- **TASK TO COMPLETE**:
Take the data and return it in full. Change nothing.

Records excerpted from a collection
————
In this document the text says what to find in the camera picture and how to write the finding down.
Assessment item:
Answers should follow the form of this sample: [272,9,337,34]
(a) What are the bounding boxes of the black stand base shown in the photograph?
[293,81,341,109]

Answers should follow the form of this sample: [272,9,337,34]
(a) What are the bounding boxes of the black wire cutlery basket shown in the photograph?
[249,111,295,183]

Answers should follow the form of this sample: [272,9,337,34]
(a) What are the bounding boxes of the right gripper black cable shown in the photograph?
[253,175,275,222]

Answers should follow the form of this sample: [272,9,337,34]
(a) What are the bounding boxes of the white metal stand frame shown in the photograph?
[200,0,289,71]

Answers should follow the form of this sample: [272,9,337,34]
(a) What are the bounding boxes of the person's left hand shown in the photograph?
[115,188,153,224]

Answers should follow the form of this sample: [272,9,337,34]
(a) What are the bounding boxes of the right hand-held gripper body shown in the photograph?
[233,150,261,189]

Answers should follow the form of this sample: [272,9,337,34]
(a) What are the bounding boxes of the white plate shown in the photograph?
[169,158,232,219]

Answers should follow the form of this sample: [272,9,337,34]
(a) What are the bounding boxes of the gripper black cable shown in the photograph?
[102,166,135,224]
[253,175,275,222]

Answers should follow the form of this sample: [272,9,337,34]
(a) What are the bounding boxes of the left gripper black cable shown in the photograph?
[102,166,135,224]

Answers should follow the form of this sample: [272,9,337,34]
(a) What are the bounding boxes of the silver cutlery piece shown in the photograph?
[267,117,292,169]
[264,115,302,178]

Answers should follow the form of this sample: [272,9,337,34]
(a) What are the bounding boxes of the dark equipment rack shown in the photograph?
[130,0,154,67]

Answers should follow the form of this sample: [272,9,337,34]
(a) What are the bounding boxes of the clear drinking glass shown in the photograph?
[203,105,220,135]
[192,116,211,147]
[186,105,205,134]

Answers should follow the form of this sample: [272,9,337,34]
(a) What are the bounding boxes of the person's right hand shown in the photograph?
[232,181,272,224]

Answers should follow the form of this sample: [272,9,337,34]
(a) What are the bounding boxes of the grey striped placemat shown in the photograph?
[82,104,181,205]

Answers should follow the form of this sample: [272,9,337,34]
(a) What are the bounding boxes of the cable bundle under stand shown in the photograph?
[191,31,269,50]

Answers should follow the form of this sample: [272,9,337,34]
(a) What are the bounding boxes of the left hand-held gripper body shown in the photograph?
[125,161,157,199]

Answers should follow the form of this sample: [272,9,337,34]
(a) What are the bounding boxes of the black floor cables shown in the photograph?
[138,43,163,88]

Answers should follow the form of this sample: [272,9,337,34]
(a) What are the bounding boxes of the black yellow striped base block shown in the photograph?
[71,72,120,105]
————
- **ANSWER FOR THIS EXERCISE**:
In this document the text says what to find in the camera picture and how to write the finding down.
Assessment item:
Answers should follow the form of this sample: [272,9,337,34]
(a) What are the bounding boxes of the black stand base shown in the photograph?
[293,81,341,109]

Answers should follow the form of this sample: [272,9,337,34]
(a) What are the bounding boxes of the black wire cutlery basket shown in the photograph?
[249,111,295,183]

Answers should follow the form of this sample: [272,9,337,34]
(a) What are the bounding boxes of the right gripper black cable shown in the photograph?
[253,175,275,222]

Answers should follow the form of this sample: [272,9,337,34]
(a) What are the bounding boxes of the white metal stand frame shown in the photograph?
[200,0,289,71]

Answers should follow the form of this sample: [272,9,337,34]
(a) What are the bounding boxes of the person's left hand shown in the photograph?
[115,188,153,224]

Answers should follow the form of this sample: [272,9,337,34]
(a) What are the bounding boxes of the right hand-held gripper body shown in the photograph?
[233,150,261,189]

Answers should follow the form of this sample: [272,9,337,34]
(a) What are the bounding boxes of the white plate shown in the photograph?
[169,158,232,219]

Answers should follow the form of this sample: [272,9,337,34]
(a) What are the bounding boxes of the gripper black cable shown in the photograph?
[102,166,135,224]
[253,175,275,222]

Answers should follow the form of this sample: [272,9,337,34]
(a) What are the bounding boxes of the left gripper black cable shown in the photograph?
[102,166,135,224]

Answers should follow the form of this sample: [272,9,337,34]
(a) What are the bounding boxes of the silver cutlery piece shown in the photograph?
[267,117,292,169]
[264,115,302,178]

Answers should follow the form of this sample: [272,9,337,34]
(a) What are the bounding boxes of the dark equipment rack shown in the photograph?
[130,0,154,67]

Answers should follow the form of this sample: [272,9,337,34]
(a) What are the bounding boxes of the clear drinking glass shown in the photograph?
[203,105,220,135]
[192,116,211,147]
[186,105,205,134]

Answers should follow the form of this sample: [272,9,337,34]
(a) What are the bounding boxes of the person's right hand shown in the photograph?
[232,181,272,224]

Answers should follow the form of this sample: [272,9,337,34]
(a) What are the bounding boxes of the grey striped placemat shown in the photograph?
[82,104,181,205]

Answers should follow the form of this sample: [272,9,337,34]
(a) What are the bounding boxes of the cable bundle under stand shown in the photograph?
[191,31,269,50]

Answers should follow the form of this sample: [272,9,337,34]
(a) What are the bounding boxes of the left hand-held gripper body shown in the photograph?
[125,161,157,199]

Answers should follow the form of this sample: [272,9,337,34]
(a) What are the bounding boxes of the black floor cables shown in the photograph?
[138,43,163,88]

Answers should follow the form of this sample: [272,9,337,34]
(a) What are the bounding boxes of the black yellow striped base block shown in the photograph?
[71,72,120,105]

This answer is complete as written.